REQUIREMENT
Return each line of the records below that contains the word "grey".

========================

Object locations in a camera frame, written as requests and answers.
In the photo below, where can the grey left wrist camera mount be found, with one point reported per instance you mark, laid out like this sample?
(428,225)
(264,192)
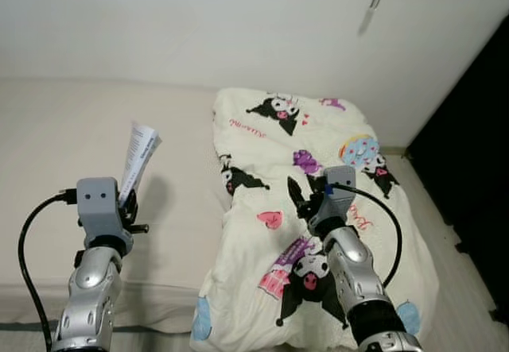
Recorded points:
(99,205)

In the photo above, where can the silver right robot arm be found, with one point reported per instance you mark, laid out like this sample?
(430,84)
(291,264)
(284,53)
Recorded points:
(362,280)

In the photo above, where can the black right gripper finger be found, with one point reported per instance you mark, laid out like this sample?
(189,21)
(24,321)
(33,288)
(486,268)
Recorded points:
(298,195)

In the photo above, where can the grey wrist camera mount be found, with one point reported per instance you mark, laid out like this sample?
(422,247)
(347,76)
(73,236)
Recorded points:
(99,205)
(334,201)

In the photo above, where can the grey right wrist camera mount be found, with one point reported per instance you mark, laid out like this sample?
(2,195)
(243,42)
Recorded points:
(334,201)

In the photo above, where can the beige sheeted mattress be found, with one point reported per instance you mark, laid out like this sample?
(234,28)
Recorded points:
(56,145)

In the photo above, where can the beige skirting board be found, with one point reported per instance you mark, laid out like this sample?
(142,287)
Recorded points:
(395,151)

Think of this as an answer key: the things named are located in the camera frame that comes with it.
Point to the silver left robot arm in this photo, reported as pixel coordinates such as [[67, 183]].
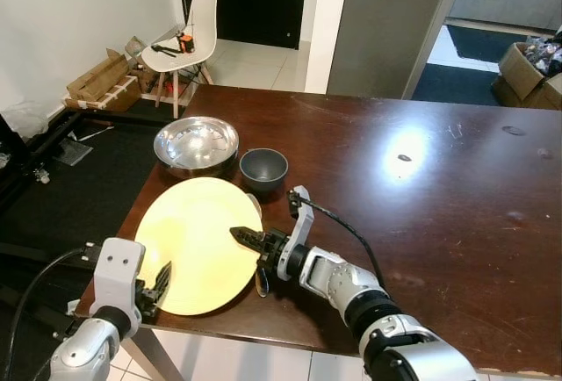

========================

RESULT BELOW
In the photo below, where can the grey left wrist camera mount be found, with one point reported per instance you mark, laid out like this sample?
In the photo above, where can the grey wrist camera mount be found, with one point reported per instance you mark, laid out like this sample?
In the photo above, where can the grey right wrist camera mount be found, with one point reported per instance you mark, laid out like this sample?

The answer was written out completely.